On 07/28/2010 12:36 AM, Damjan Jovanovic wrote:
freedesktop.org has a spec for a shared thumbnail cache (http://triq.net/~jens/thumbnail-spec/index.html), but no accepted spec for a file browser to request that a file be thumbnailed: there's a draft DBUS thumbnailing spec that's been heavily discussed last year but it still isn't ready or adopted by any/most desktops (http://live.gnome.org/ThumbnailerSpec).

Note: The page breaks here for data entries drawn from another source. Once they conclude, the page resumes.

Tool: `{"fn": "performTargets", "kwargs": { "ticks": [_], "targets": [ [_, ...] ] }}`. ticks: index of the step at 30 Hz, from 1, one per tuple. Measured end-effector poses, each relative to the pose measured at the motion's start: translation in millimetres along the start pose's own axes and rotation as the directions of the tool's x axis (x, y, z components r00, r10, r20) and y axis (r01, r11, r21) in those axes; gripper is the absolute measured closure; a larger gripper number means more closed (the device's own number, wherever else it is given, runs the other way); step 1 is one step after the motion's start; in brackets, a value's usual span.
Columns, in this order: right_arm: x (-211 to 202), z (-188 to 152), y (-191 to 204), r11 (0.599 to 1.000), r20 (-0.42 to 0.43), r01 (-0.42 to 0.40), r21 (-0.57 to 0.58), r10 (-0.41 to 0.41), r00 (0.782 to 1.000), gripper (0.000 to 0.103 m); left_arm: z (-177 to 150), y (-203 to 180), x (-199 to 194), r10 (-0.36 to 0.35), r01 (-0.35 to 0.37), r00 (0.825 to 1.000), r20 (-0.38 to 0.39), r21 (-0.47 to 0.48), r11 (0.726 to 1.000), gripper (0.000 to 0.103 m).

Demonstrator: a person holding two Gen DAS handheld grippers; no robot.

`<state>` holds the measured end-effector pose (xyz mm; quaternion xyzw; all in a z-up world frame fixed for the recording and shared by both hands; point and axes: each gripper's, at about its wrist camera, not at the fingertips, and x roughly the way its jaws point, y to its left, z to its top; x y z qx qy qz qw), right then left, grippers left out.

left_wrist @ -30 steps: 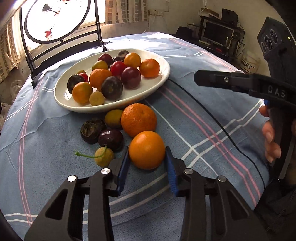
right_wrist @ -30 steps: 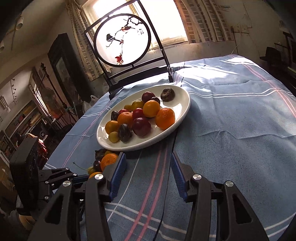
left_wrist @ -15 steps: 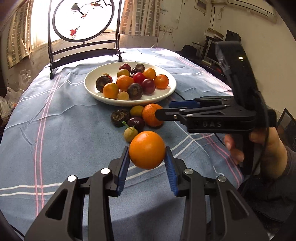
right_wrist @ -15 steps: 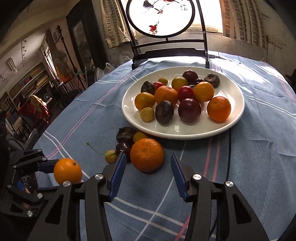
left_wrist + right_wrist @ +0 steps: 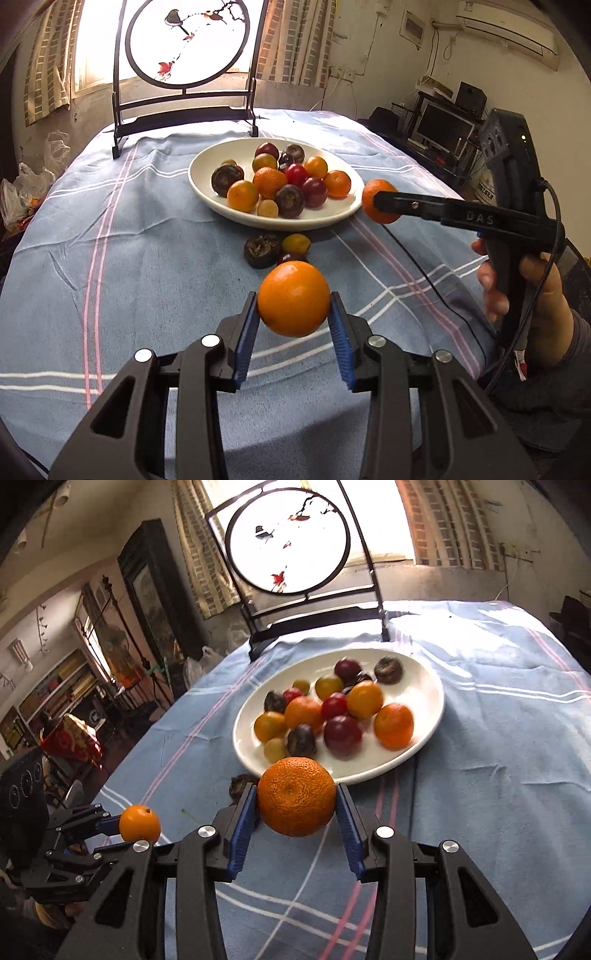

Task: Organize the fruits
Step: 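Release the orange on the plate with the left tool while the right tool releases the mandarin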

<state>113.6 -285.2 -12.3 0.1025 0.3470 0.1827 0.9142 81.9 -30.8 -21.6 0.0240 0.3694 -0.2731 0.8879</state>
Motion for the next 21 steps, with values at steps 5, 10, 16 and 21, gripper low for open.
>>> {"fn": "performTargets", "kwargs": {
  "ticks": [5,10,16,21],
  "targets": [
    [-7.5,39.8,-32.2,0.998,0.069,0.035,0.052,-0.038,0.997,0.060,51.5,7.2,21.7,-0.020,0.020,1.000,0.013,-0.018,1.000,0.066],
    [26.3,77.6,-49.2,0.995,0.088,0.079,0.061,-0.085,0.993,0.060,106.1,16.4,67.4,0.000,0.000,1.000,0.001,-0.044,0.999,0.066],
    [75.1,94.4,-70.5,0.988,0.039,0.111,0.103,-0.115,0.993,0.058,144.1,25.8,125.1,0.035,-0.039,0.998,-0.053,-0.068,0.997,0.065],
    [59.8,89.7,-66.7,0.992,0.122,0.099,0.079,-0.109,0.987,0.039,146.4,31.5,122.1,0.039,-0.041,0.999,-0.023,-0.113,0.993,0.036]
  ]
}}
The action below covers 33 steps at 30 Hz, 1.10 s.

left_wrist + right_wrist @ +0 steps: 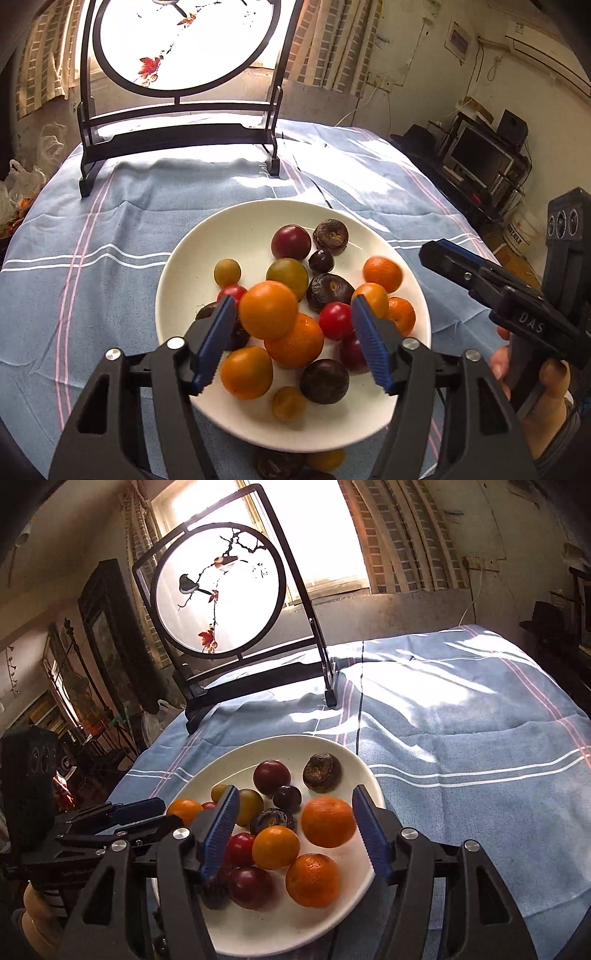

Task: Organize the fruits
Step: 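Release the orange on the plate with the left tool while the right tool releases the mandarin, then grasp a pale yellow-brown fruit with the left tool while the right tool grasps a dark red plum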

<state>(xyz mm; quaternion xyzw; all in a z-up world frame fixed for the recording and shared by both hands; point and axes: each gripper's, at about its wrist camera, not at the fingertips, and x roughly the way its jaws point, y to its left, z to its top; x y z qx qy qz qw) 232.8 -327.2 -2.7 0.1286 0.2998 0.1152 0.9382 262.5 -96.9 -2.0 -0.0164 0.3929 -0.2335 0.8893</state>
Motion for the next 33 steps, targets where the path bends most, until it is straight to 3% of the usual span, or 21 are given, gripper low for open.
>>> {"fn": "performTargets", "kwargs": {
  "ticks": [5,10,14,17,19,22,26,31,33],
  "targets": [
    [-30.8,-20.2,4.4,0.999,0.005,-0.044,0.007,0.044,0.999,0.039,-36.5,-9.9,-39.0,-0.014,0.014,1.000,0.003,0.050,0.999,0.037],
    [-49.9,-63.0,15.9,0.998,-0.027,-0.070,-0.008,0.070,0.997,0.039,-95.2,-27.8,-78.7,0.018,-0.013,1.000,-0.025,0.182,0.983,0.036],
    [-50.5,-85.6,23.1,0.996,-0.074,-0.089,-0.007,0.089,0.993,0.039,-130.7,-37.1,-77.0,0.088,-0.062,0.992,-0.093,0.256,0.965,0.035],
    [-52.3,-87.2,20.4,0.995,-0.071,-0.099,0.015,0.100,0.993,0.039,-139.2,-38.8,-65.1,0.124,-0.089,0.986,-0.113,0.272,0.958,0.036],
    [-48.6,-87.9,11.0,0.990,-0.085,-0.123,0.067,0.128,0.988,0.039,-139.0,-33.8,-52.4,0.133,-0.096,0.981,-0.141,0.244,0.965,0.041],
    [-45.6,-88.9,-5.8,0.978,-0.088,-0.133,0.158,0.148,0.985,0.039,-138.1,-28.5,-32.8,0.126,-0.083,0.973,-0.193,0.215,0.973,0.064],
    [-47.5,-88.8,0.0,0.980,-0.081,-0.148,0.134,0.160,0.984,0.039,-138.2,-30.5,-31.1,0.123,-0.084,0.977,-0.171,0.220,0.972,0.080],
    [-44.2,-88.3,7.9,0.985,-0.108,-0.143,0.101,0.153,0.982,0.039,-145.2,-32.1,-65.9,0.069,-0.049,0.993,-0.096,0.191,0.980,0.080],
    [-42.7,-89.9,21.7,0.993,-0.138,-0.112,0.036,0.116,0.984,0.040,-147.5,-29.5,-86.3,0.044,-0.034,0.998,-0.053,0.168,0.985,0.080]
  ]
}}
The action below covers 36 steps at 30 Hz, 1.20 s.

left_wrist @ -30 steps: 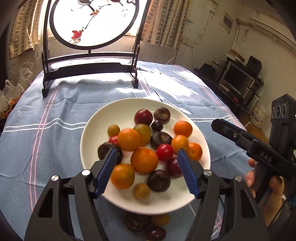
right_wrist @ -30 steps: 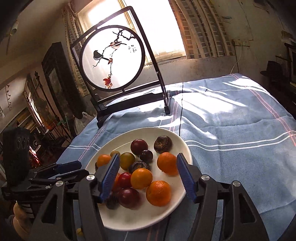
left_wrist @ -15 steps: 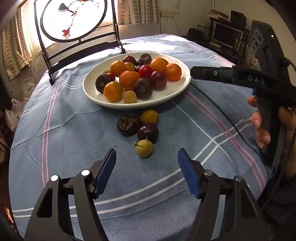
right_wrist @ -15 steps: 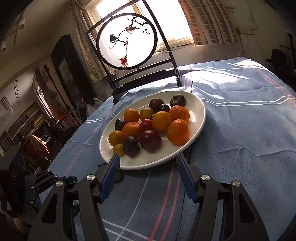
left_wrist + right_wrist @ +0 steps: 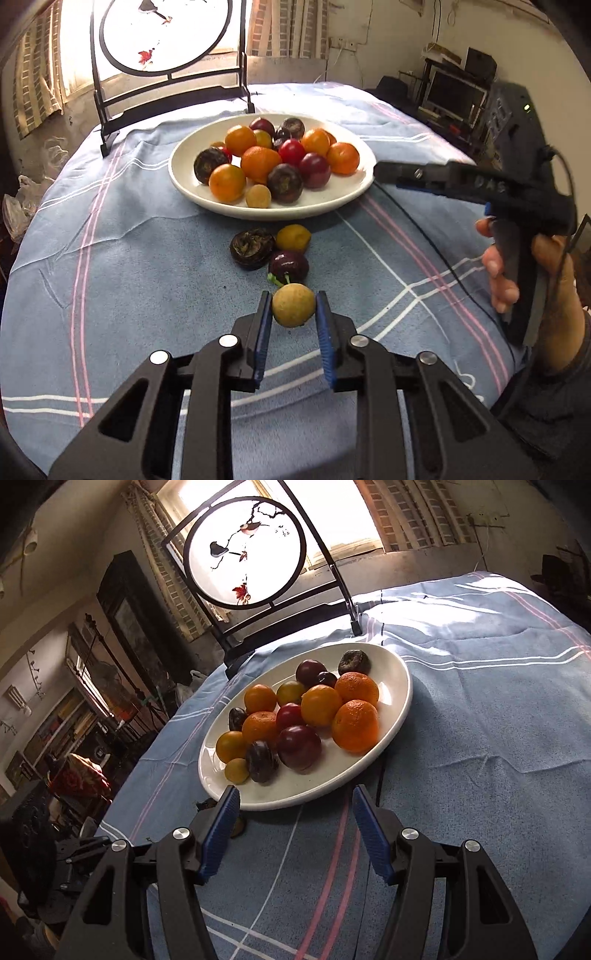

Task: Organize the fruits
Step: 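Grasp a pale yellow-brown fruit with the left tool while the right tool grasps a dark red plum, then release the yellow-brown fruit on the plate with the left tool while the right tool releases the plum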

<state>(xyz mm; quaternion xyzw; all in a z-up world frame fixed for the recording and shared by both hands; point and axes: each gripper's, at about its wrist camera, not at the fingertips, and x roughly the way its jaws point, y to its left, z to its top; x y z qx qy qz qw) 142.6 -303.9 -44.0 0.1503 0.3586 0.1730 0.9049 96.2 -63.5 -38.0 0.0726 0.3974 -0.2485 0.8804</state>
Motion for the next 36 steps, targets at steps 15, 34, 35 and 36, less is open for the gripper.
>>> {"fn": "performTargets", "kwargs": {
  "ticks": [15,34,35,36],
  "targets": [
    [70.8,-37.2,122.0,0.930,-0.292,-0.029,-0.366,-0.086,0.953,0.075,-34.4,46.4,-49.0,-0.002,0.012,0.997,0.080,-0.126,0.992,0.080],
    [3.2,76.6,30.6,0.994,-0.005,0.060,-0.096,-0.060,0.998,0.075,57.2,41.3,-13.1,-0.074,0.085,0.988,0.137,-0.075,0.994,0.080],
    [8.6,84.3,27.9,0.994,0.004,0.066,-0.088,-0.066,0.998,0.075,69.9,39.9,-5.6,-0.061,0.071,0.988,0.145,-0.067,0.995,0.080],
    [15.3,91.2,25.1,0.995,0.007,0.066,-0.079,-0.065,0.998,0.075,82.2,39.6,3.5,-0.055,0.064,0.988,0.146,-0.064,0.996,0.080]
  ]
}}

I was thinking that what we could do, is when we generate a .lnk file on the desktop, we also write a thumbnail for it to the shared thumbnail cache - that way the desktop environment doesn't need to ask us to generate a thumbnail since it already exists. But then the cache could be cleared out periodically meaning we'd eventually lose the thumbnail. Winemenubuilder could work around this by regenerating all thumbnails that are missing on every startup. But even if this is acceptable solution, it's still hard to implement, because the thumbnail cache spec requires specific thumbnail sizes (128x128 or 256x256) and a special pixel format (256 colour indexed-mode PNG IIRC) which means we'd need to resize and colour convert the icon(s), and it needs special PNG comments on the thumbnails which windowscodecs doesn't support even on Windows AFAIK. So is this idea viable?
That spec will need to be updated. Gnome recently started supporting thumbnails that are smaller than the overly large 128x128 (actually I think it was 96x96 originally). gnome-exe-thumbnailer now relies on this behavior to render properly, in the past when it was forced to large sizes it looked incredibly ugly.